Para poder contar algo a quien se acerque a estas páginas,
salí ayer dispuesto a dar un largo paseo. Algo extraordinario vería, por
pequeño que fuese, algún suceso menor de la monótona vida urbana –como el que
vi el otro día y no conté aquí: tres empleados municipales, vestidos como
astronautas y subidos a una escalera, trataban de hacerse con un enjambre de
abejas que se había posado en un arbolillo de la calle de Preciados–, pero no,
no vi nada. La vida discurría con normalidad. Transeúntes y coches se cruzaban
al ritmo de los semáforos, y en las calles más concurridas las voces formaban
un coro de murmullos que de vez en cuando ensombrecía el rugido de una moto o los
pitazos inquietos de los conductores.

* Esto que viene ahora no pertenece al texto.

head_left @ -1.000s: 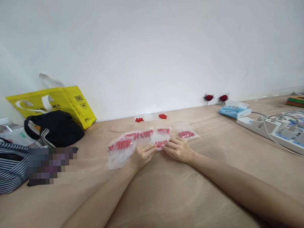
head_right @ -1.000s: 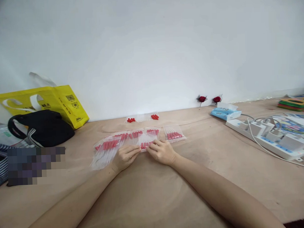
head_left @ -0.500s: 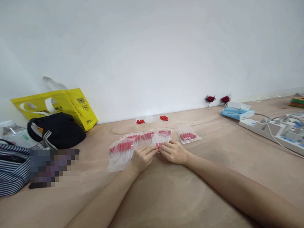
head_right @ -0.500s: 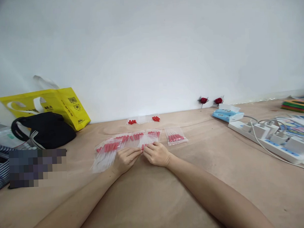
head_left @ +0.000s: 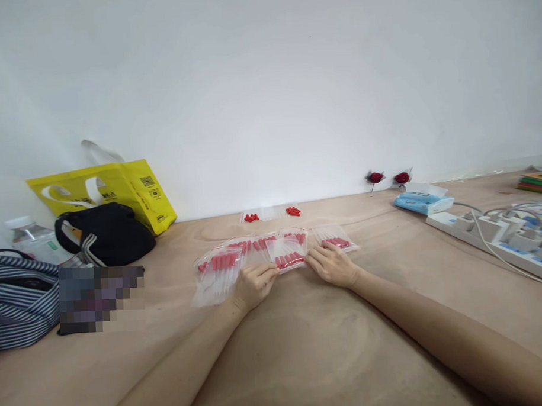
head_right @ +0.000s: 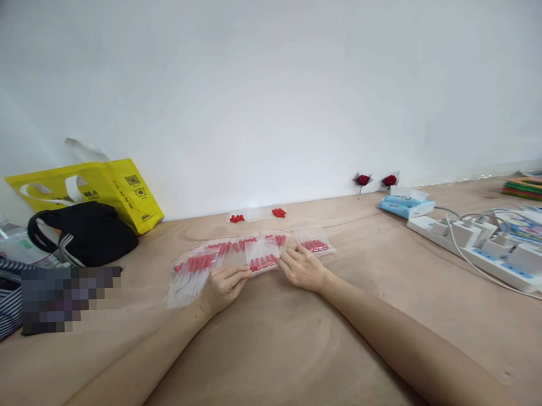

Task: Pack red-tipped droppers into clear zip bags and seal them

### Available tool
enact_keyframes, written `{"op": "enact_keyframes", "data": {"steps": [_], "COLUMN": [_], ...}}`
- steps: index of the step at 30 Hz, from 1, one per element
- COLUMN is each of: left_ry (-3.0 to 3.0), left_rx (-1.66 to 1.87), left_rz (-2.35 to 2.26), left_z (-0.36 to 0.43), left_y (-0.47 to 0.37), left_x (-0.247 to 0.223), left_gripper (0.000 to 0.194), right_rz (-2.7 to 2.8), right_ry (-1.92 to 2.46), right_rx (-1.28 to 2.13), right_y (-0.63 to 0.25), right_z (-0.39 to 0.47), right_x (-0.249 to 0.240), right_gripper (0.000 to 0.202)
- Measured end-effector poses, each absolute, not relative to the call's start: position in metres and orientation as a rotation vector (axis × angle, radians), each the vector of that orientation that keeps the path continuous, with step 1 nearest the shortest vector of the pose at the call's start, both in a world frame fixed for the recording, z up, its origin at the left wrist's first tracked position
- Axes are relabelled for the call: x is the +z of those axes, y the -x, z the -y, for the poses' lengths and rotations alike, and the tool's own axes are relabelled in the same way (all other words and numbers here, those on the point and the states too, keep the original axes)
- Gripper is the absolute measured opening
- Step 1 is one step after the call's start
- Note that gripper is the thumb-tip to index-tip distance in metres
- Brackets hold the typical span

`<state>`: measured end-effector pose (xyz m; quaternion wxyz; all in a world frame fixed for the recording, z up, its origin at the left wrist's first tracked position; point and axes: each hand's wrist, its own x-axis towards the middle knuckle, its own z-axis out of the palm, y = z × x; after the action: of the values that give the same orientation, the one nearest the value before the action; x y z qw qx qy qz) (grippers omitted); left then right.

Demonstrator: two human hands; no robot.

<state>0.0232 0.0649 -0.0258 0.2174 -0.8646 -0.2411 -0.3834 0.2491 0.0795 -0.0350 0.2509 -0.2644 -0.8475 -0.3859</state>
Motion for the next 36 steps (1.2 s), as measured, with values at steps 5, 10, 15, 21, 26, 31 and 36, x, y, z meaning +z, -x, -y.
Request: {"op": "enact_keyframes", "data": {"steps": [5, 10, 15, 21, 26, 31, 36], "left_ry": [2.430, 2.483, 2.576, 2.498, 2.436, 2.373, 2.510], "left_rx": [-1.058, -1.043, -1.028, -1.051, -0.698, -0.442, -0.360], "left_rz": [0.673, 0.742, 0.825, 1.162, 1.523, 1.739, 1.604], "left_z": [-0.065, -0.065, -0.064, -0.066, -0.087, -0.115, -0.110], "left_y": [-0.023, -0.023, -0.025, -0.036, -0.075, -0.117, -0.117], "left_x": [-0.026, -0.029, -0.029, -0.024, -0.023, -0.022, -0.021], "left_gripper": [0.014, 0.015, 0.014, 0.032, 0.024, 0.037, 0.030], "right_rz": [2.283, 2.245, 2.211, 1.977, 1.847, 1.918, 2.023], "right_ry": [0.806, 0.861, 0.794, 0.947, 1.222, 1.427, 1.448], "right_rx": [-1.018, -0.812, -0.746, -0.879, -0.875, -0.739, -0.641], "right_y": [-0.262, -0.257, -0.244, -0.267, -0.307, -0.321, -0.324], "right_z": [-0.078, -0.073, -0.071, -0.087, -0.102, -0.107, -0.100], "right_x": [-0.038, -0.040, -0.045, -0.041, -0.041, -0.044, -0.040], "right_gripper": [0.027, 0.021, 0.020, 0.020, 0.021, 0.022, 0.016]}}
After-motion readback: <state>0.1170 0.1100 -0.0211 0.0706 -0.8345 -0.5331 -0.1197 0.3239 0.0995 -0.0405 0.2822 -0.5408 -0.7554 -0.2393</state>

Estos días últimos de primavera han
resultado los mejores para pasear, y había una cierta jovialidad en el
ambiente. Muchos adolescentes, para los que estos calores de mayo y junio serán
los primeros que les saquen de la niñez y les abran los ojos al mundo de los
mayores, andaban por la calle gesticulando entre ellos, dando saltos ligeros y alegres,
como las crisálidas cuando se desentumecen y emprenden sus primeros vuelos. Pero
todo era normal, como si cada cual tocase disciplinadamente su pequeño
instrumento en una gran partitura sin estridencias ni disonancias. Volví a casa
decepcionado. No tenía nada que contar.
Un verano de nuestros años colegiales, un compañero y yo decidimos
contrastar nuestras experiencias de una misma tarde, cada uno por su lado. Salimos
por Madrid con nuestras rudimentarias máquinas fotográficas para apresar las
vivencias respectivas y comparar luego gráficamente lo vivido. No recuerdo las
fotos de mi amigo, pero sí las mías: un reloj de sol que habían colocado sobre
un pedestal de piedra en el paseo de Recoletos, y la estatua de Valle-Inclán
que creo que sigue estando en el mismo sitio. Dos fotografías sin ningún
interés. Lo que habría sido más interesante, las escenas vivas de la gente que
paseaba por la calle, las colas delante de los cines, las carteleras de las
películas de entonces, las infinitas menudencias de la vida cotidiana de hace
varias décadas, todo eso nos pareció que no era nada, que era la normalidad más
inexpresiva y banal.
Comparando el paseo de ayer con el de entonces, se ve que la
cosa no tiene arreglo. La maravilla que es un día –cada día, sin excepción– de
vida corriente, sin relieve propio, resulta invisible. No es nada, una nada
inaprensible e inenarrable. Sólo puedo dejar constancia de una sospecha: en esa
nada está lo mejor de nuestras vidas, porque es el existir en estado puro, el
simple y elemental milagro de existir. Pero no puede contarse. O al menos yo no
sé. Hoy, amigo lector, sólo puedo dejar esta página, casi en blanco.